A look at their accomplishments this year:

* We helped eVisa.com win its fight against the Visa
credit card dynasty over fair use of the word “visa”
in domain names.
* We (with your support) helped derail the government’s
CAPPS II passenger-profiling system (although we need
your help to continue to fight its evil reincarnation,
Secure Flight).
* We won the Grokster case in the 9th Circuit. The
Supreme Court has decided to hear this case in March
2005.
* We helped individuals assert their due process rights
in cases brought against them by the recording
industry.
* We put forth our voluntary collective licensing proposal,
explaining how artists could get paid without suing
music lovers.
* We won the case that got Diebold punished for misusing
copyright law.
* We won the Bunner case, which held that republishing
information about reverse engineering was not
prohibited by trade secret law.
* We started a patent busting campaign and identified
the ten most egregious patent threats to technology
and freedom.
* We were a leader in the fight for a verifiable paper
trail on electronic voting machines.
* We expanded our international work, participating in
the Digital Video Broadcasting group and in WIPO.
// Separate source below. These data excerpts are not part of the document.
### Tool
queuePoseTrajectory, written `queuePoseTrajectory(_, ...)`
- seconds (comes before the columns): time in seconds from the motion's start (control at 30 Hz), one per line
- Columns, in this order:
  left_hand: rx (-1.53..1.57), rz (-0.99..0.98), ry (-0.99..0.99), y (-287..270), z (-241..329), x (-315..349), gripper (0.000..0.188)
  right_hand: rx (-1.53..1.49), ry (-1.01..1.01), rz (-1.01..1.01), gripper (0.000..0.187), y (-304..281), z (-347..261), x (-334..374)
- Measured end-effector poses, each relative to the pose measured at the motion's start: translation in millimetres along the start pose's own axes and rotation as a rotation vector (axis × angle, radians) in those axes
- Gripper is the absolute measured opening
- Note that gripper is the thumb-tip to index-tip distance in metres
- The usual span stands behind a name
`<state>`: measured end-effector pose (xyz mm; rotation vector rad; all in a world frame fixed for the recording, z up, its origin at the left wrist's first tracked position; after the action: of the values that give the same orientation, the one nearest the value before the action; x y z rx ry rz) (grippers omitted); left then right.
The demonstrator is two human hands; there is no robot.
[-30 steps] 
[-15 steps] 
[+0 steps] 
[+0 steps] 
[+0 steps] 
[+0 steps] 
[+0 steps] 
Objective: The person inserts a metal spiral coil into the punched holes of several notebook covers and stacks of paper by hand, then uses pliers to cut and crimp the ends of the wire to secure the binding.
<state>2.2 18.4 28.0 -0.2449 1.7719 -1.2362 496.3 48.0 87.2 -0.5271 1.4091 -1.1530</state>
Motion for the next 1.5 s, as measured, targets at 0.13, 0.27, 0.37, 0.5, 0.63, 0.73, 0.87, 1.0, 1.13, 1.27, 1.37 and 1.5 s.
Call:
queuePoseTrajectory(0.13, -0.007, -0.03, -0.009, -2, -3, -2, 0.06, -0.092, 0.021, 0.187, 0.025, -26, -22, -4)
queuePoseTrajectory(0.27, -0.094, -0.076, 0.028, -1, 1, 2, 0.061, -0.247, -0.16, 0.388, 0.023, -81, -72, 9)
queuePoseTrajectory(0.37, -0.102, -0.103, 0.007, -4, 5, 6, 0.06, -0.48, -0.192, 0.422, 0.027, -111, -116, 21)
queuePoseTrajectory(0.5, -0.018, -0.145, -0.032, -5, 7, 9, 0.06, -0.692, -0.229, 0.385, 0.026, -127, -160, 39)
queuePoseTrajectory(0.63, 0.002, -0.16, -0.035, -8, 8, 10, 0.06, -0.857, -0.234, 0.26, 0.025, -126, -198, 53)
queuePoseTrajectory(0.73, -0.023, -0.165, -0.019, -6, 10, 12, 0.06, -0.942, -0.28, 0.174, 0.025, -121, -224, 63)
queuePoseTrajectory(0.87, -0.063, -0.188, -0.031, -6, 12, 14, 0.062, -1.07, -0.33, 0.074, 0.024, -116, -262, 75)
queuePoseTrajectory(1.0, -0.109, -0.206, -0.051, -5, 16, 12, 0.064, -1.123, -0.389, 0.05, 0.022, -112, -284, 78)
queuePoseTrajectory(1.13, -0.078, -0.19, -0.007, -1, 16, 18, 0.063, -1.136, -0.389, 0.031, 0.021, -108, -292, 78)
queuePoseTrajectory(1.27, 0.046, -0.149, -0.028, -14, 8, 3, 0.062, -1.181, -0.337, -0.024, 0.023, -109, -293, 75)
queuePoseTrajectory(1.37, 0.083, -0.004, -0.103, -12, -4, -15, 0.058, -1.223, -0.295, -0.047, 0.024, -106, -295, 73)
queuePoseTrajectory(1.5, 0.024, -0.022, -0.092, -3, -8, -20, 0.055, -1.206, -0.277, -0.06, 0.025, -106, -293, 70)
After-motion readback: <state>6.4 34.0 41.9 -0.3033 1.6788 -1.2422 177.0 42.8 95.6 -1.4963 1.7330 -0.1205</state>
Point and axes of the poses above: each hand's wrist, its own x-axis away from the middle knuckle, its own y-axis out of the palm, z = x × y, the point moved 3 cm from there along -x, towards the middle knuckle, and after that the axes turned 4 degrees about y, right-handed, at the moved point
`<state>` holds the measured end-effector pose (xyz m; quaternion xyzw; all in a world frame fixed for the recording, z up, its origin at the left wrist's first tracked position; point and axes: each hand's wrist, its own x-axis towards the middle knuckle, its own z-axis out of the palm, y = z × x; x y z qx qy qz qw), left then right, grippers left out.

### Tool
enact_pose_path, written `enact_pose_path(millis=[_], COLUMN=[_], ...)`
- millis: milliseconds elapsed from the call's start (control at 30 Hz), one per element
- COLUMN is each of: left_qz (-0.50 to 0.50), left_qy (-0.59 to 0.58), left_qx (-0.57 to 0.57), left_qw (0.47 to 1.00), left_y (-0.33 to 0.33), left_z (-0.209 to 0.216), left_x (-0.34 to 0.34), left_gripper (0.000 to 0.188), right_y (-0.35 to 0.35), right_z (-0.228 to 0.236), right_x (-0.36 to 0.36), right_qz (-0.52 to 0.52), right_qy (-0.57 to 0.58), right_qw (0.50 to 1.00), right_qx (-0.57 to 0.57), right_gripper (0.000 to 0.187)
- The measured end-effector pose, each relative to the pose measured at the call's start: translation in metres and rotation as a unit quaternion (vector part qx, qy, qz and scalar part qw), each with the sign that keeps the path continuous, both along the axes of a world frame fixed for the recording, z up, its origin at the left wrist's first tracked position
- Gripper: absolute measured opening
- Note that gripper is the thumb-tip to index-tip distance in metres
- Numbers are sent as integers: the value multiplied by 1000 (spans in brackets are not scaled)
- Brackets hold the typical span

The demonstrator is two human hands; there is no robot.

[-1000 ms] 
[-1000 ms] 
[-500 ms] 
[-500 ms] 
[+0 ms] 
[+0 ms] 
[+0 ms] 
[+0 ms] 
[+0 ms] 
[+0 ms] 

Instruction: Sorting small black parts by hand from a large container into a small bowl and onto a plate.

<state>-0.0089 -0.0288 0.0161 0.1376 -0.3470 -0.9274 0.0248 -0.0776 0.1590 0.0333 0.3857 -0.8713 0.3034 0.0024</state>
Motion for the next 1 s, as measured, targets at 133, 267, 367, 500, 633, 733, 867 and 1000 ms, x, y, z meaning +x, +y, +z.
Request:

* We defended Jibjab’s fair use of “This Land Is Your
Land” in its presidential parody “This Land” and in
the process learned that the Woody Guthrie song had
fallen into the public domain.
* We defended technologists using smart card readers
from an overzealous DirecTV.
* We (with your support) helped make sure terrible
legislation like the PIRATE Act and the Induce Act
did not pass.
* We drafted a mock legal complaint to show how the
Induce Act would kill off technologies like the
iPod.
* We successfully challenged the Child Online Protection
Act at the Supreme Court.
* We wrote and circulated a paper on best practices for
Online Service Providers.
* We fought the expansion of the DMCA, writing amicus
briefs supporting Skylink’s right to make interoperable
garage door openers and Static Control’s right to make
aftermarket printer cartridges. (We helped win both
cases.)
* We represented (and continue to represent) Indymedia
in an effort to uncover why their servers were seized
and to assert their First Amendment rights.
* We formed an Advisory Board of some of the smartest
people working on these issues.

Ask yourself what you are doing to ensure that your rights are kept yours.